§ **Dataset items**
- - - -
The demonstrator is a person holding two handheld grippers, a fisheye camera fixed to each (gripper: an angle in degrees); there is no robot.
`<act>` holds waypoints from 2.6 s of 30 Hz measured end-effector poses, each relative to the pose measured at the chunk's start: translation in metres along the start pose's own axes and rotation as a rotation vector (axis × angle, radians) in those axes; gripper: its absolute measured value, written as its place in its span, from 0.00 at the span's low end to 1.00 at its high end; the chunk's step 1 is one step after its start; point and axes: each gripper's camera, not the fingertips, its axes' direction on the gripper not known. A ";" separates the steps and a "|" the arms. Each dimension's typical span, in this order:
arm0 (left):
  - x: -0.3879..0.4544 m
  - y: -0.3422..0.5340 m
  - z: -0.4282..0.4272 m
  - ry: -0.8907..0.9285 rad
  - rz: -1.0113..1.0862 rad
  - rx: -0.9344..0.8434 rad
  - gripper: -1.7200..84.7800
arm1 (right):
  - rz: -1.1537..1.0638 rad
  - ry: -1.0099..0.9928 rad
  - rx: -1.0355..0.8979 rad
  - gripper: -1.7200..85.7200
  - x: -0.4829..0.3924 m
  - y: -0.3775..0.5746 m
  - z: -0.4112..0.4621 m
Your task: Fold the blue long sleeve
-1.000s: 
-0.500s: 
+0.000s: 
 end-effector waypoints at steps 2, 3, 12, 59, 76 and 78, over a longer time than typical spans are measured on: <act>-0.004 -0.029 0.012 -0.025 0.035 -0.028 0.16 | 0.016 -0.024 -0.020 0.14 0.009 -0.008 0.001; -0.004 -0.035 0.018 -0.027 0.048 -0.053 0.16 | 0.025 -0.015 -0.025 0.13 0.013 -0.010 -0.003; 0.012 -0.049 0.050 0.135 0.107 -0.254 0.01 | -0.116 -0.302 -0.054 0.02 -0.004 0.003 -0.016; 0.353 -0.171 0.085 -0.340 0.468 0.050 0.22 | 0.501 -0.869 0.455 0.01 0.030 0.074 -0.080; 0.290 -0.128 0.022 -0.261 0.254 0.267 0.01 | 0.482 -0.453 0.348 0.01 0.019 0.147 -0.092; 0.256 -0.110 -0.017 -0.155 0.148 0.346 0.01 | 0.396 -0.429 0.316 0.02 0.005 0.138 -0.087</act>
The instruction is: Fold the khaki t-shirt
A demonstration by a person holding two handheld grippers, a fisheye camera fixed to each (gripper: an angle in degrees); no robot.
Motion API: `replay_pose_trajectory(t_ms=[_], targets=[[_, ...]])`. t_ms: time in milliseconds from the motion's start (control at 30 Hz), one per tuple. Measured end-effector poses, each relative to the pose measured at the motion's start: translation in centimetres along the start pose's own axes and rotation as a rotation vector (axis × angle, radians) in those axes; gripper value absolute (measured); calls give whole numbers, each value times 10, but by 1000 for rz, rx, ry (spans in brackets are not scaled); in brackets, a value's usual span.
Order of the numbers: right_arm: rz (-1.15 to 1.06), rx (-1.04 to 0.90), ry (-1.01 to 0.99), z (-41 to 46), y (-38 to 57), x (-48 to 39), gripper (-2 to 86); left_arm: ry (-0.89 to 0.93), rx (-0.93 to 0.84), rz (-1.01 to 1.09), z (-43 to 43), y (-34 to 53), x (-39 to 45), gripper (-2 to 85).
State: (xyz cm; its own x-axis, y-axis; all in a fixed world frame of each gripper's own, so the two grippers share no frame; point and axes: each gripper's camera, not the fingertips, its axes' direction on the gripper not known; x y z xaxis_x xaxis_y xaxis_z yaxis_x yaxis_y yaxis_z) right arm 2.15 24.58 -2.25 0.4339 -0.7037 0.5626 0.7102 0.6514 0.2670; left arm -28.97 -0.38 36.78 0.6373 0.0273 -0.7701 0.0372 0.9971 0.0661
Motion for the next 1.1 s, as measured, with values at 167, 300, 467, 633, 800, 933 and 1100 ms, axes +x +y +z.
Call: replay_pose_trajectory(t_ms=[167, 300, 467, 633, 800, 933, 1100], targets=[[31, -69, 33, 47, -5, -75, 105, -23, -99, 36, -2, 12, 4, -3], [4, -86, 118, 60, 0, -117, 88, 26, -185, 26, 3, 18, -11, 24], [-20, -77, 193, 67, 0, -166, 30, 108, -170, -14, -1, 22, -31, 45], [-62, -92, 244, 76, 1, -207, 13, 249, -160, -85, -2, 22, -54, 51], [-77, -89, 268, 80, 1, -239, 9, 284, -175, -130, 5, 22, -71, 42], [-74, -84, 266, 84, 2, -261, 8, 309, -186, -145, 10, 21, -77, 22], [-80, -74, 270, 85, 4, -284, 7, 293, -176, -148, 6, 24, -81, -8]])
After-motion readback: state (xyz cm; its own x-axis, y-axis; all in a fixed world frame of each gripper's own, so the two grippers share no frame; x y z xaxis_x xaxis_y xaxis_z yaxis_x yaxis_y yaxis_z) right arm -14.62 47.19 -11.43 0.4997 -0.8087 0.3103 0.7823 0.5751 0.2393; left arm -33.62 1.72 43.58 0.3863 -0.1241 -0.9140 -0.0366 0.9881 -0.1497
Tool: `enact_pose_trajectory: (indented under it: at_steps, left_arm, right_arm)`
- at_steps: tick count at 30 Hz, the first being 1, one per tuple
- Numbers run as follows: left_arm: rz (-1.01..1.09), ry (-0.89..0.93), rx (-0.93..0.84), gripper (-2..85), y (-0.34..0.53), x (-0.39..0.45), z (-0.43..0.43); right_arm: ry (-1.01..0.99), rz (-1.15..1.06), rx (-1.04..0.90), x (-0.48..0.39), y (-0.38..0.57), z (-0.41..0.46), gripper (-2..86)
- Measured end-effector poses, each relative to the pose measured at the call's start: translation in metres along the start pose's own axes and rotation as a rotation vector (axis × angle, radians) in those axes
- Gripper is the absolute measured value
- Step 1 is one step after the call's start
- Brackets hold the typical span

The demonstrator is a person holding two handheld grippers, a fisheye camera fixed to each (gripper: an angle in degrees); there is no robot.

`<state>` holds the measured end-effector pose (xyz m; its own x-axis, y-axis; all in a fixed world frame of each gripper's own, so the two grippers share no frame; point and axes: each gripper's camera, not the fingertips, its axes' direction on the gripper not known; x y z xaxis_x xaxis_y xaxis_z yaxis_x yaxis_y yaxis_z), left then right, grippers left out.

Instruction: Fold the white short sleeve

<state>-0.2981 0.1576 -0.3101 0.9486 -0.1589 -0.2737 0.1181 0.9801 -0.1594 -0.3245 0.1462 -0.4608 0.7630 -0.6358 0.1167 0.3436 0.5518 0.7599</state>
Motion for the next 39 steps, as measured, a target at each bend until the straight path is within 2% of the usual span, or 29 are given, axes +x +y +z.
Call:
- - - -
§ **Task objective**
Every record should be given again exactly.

§ **Written solution**
The demonstrator is a person holding two handheld grippers, a fisheye camera fixed to each (gripper: an angle in degrees); there is no robot.
`<act>` holds waypoints from 2.6 s of 30 Hz measured end-effector poses, each relative to the pose measured at the chunk's start: translation in metres along the start pose's own axes and rotation as a rotation vector (axis × angle, radians) in those axes; gripper: its absolute measured value, written as its place in its span, from 0.00 at the span's low end to 1.00 at its high end; the chunk's step 1 is one step after its start; point and axes: each gripper's camera, not the fingertips, its axes' direction on the gripper not known. A ";" separates the steps and a "|" the arms. Each dimension's typical span, in this order:
arm0 (left):
  - x: -0.3879..0.4544 m
  - y: -0.3422..0.5340 m
  - z: -0.4282..0.4272 m
  - ry: -0.8907..0.9285 rad
  - rz: -1.0113..1.0862 rad
  - rx: -0.9344..0.8434 rad
  - gripper: -1.7200..84.7800
arm1 (right):
  - rz: -1.1537..1.0638 rad
  - ry: -1.0099..0.9928 rad
  - rx: -1.0355..0.8979 rad
  - gripper: -1.7200..85.7200
  - x: -0.4829..0.3924 m
  - y: -0.3775..0.5746 m
  - z: -0.4112..0.4621 m
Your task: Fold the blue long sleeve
-1.000s: 
-0.500s: 
+0.000s: 
 end-effector waypoints at steps 2, 3, 12, 59, 76 and 78, over a longer time than typical spans are measured on: <act>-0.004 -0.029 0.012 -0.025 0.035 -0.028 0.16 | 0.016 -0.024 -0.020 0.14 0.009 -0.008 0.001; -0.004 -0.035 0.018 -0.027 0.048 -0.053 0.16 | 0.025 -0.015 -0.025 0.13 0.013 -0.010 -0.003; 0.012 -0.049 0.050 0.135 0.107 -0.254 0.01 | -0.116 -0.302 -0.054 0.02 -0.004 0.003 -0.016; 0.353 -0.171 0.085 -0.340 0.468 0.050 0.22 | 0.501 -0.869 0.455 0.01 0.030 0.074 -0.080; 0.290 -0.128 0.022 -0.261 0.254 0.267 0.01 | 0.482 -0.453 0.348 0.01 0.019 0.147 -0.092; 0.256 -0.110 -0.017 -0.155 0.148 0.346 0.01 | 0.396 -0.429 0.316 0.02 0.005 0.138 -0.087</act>
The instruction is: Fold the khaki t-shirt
A demonstration by a person holding two handheld grippers, a fisheye camera fixed to each (gripper: an angle in degrees); no robot.
Motion API: `replay_pose_trajectory(t_ms=[_], targets=[[_, ...]])`. t_ms: time in milliseconds from the motion's start (control at 30 Hz), one per tuple. Measured end-effector poses, each relative to the pose measured at the motion's start: translation in centimetres along the start pose's own axes and rotation as a rotation vector (axis × angle, radians) in those axes; gripper value absolute (measured); calls give whole numbers, each value times 10, but by 1000 for rz, rx, ry (spans in brackets are not scaled); in brackets, a value's usual span.
Order of the numbers: right_arm: rz (-1.15 to 1.06), rx (-1.04 to 0.90), ry (-1.01 to 0.99), z (-41 to 46), y (-38 to 57), x (-48 to 39), gripper (-2 to 86); left_arm: ry (-0.89 to 0.93), rx (-0.93 to 0.84), rz (-1.01 to 1.09), z (-43 to 43), y (-34 to 53), x (-39 to 45), gripper (-2 to 85).
State: (xyz cm; its own x-axis, y-axis; all in a fixed world frame of each gripper's own, so the two grippers share no frame; point and axes: each gripper's camera, not the fingertips, its axes' direction on the gripper not known; x y z xaxis_x xaxis_y xaxis_z yaxis_x yaxis_y yaxis_z) right arm 2.15 24.58 -2.25 0.4339 -0.7037 0.5626 0.7102 0.6514 0.2670; left arm -28.97 -0.38 36.78 0.6373 0.0273 -0.7701 0.0372 0.9971 0.0661
Motion for the next 1.1 s, as measured, with values at 167, 300, 467, 633, 800, 933 and 1100 ms, axes +x +y +z.
Call: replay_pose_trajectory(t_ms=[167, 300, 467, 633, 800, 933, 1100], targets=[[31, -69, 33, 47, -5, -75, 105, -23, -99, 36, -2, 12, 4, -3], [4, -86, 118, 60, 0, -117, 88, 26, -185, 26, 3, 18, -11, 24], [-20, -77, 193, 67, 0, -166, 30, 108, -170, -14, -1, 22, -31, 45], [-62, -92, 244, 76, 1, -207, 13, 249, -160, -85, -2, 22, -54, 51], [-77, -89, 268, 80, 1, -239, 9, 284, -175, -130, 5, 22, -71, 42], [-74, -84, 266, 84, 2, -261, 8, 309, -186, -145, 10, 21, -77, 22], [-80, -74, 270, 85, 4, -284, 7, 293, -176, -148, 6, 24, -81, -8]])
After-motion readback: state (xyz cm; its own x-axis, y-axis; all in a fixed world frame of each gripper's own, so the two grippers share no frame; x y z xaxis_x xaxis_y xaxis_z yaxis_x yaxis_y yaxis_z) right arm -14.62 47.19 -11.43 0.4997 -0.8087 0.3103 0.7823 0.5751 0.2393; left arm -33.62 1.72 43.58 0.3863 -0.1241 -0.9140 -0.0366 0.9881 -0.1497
Tool: `enact_pose_trajectory: (indented under it: at_steps, left_arm, right_arm)`
- at_steps: tick count at 30 Hz, the first being 1, one per tuple
- Numbers run as follows: left_arm: rz (-1.01..1.09), ry (-0.89..0.93), rx (-0.93..0.84), gripper (-2..85), y (-0.34..0.53), x (-0.39..0.45), z (-0.43..0.43); right_arm: ry (-1.01..0.99), rz (-1.15..1.06), rx (-1.04..0.90), x (-0.48..0.39), y (-0.38..0.57), z (-0.41..0.46), gripper (-2..86)
- Measured end-effector poses, each relative to the pose measured at the call's start: translation in metres along the start pose's own axes and rotation as a rotation vector (axis × angle, radians) in those axes
- Gripper is the absolute measured value
- Step 1 is one step after the call's start
- Brackets hold the typical span

The demonstrator is a person holding two handheld grippers, a fisheye camera fixed to each (gripper: an angle in degrees); there is no robot.

`<state>` holds the measured end-effector pose (xyz m; its own x-axis, y-axis; all in a fixed world frame of each gripper's own, so the two grippers share no frame; point and axes: each gripper's camera, not the fingertips, its axes' direction on the gripper not known; x y z xaxis_x xaxis_y xaxis_z yaxis_x yaxis_y yaxis_z), left then right, grippers left out.

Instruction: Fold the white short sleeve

<state>-0.2981 0.1576 -0.3101 0.9486 -0.1589 -0.2737 0.1181 0.9801 -0.1594 -0.3245 0.1462 -0.4608 0.7630 -0.6358 0.1167 0.3436 0.5518 0.7599</state>
Motion for the next 39 steps, as measured, a target at each bend until the straight path is within 2% of the usual span, or 29 are given, axes +x +y +z.
Call:

Whatever the exercise asked has now been answered.